To this I got a response along the lines of “I just realized this but how is she even blushing in the first place”. From there on we went on a series of tangents of how the intrusions being organic microorganisms may be chemically reacting or maybe it’s the natural mineral pigment peaking through the powder…

It was the sort of useless nit picky little conversation that completely misses the point of the series. The sort of thing that makes people dislike Cinema Sins so much and bemoan the decline of cinema criticism as an art. I agree, in the grand scheme this detail doesn’t matter and has no bearing on the quality of the storytelling or the anime in general. I don’t think the answer or lack there of should affect anyone’s enjoyment. But I kind of like this stuff as well.

I just find it really fun to explore and ferret out all the little aspects of an anime I enjoyed. I loved measuring chasms in the universally accepted unit of “Isabellas” to pretend to math out the Promised Neverland. Yes it’s fiction. Yes these details are not to be taken at face value. And I appreciate that a lot of people think that putting in so much thought on these little things is a waste of both time and brain capital.

Promised Neverland - Isabella yardstick 2
it’s sort of a long story…

Nevertheless, I not only enjoy going on these little though journeys, I really like when other people do it too. Mythbusters was one of my favourite shows for the longest time. That’s why I wanted to take a minute to see if I could find anything commendable about the practice beyond the that I personally enjoy it. And the answer is no…

I mean not on most levels. It’s true that if you have tunnel vision and latch on too much to the viability of every little detail in a fictional universe, you’re very likely to lose track of the greater themes and sort of miss the forest for the trees. And even if the person pointing out the nit picks isn’t doing that, I can see how it might influence others. On a critical or review level there’s really not that much to be gained.

And even of a narrative level… Although I do appreciate attention to detail and authors who do their homework to inject stories with real world science and history always earn my respect, I have also seen stories get unpleasantly weighted down by such considerations. In the end, injecting realism doesn’t guarantee a superior fiction. In fact most of my favourite series tend to be deeply allegorical and surreal, where the actual things happening are almost arbitrary or at least mostly symbolic. The types of stories that would be destroyed by being confined by the laws of physics.

Kyousougiga ep9 (7)
how does that hammer/universe thing work anyways?
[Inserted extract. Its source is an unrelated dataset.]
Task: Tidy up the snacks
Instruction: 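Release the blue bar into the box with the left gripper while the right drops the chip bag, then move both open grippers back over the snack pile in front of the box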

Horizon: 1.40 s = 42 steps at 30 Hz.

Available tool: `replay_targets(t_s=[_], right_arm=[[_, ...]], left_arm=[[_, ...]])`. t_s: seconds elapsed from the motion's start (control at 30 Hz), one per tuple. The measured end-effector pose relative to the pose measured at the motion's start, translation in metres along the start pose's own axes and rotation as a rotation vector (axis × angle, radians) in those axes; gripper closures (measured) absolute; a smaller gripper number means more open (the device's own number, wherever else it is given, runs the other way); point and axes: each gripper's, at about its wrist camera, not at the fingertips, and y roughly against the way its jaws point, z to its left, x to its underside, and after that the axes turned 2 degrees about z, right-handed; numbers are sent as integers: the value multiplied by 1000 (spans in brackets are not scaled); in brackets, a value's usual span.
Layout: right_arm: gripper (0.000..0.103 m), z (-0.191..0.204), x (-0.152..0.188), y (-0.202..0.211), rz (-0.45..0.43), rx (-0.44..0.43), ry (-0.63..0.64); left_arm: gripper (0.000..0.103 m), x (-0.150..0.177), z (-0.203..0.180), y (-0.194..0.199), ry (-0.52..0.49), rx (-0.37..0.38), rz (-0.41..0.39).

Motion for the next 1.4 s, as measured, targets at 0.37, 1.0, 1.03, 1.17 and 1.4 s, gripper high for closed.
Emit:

I really enjoyed Land of the Lustrous. I’m so happy the writer wasn’t trapped by the improbability of deeply emotional rocks or that no one felt compelled to spend the entire season explaining the rational of localized memory constructs. (No one ever gets memories right…). And I’m grateful it didn’t explain how Cinnabar was blushing.

But I still enjoyed thinking about it with a fellow fan.

And this is where I finally make a point. The value of nitpicking anime for me is on a dreamer level. It brings nothing to the fiction, it doesn’t make me a better reviewer in any way and it won’t make me appreciate an anime any more or less. The only thing it does is that for tiny little moments in time, it allows me to sort of share the same universe as series that have captured my imagination. It gives me the chance to tackle just tiny little manageable slivers of lore and hold them in my mind and shape them into something I can almost touch. Something that could exist in the same world as I do even if just for a split second.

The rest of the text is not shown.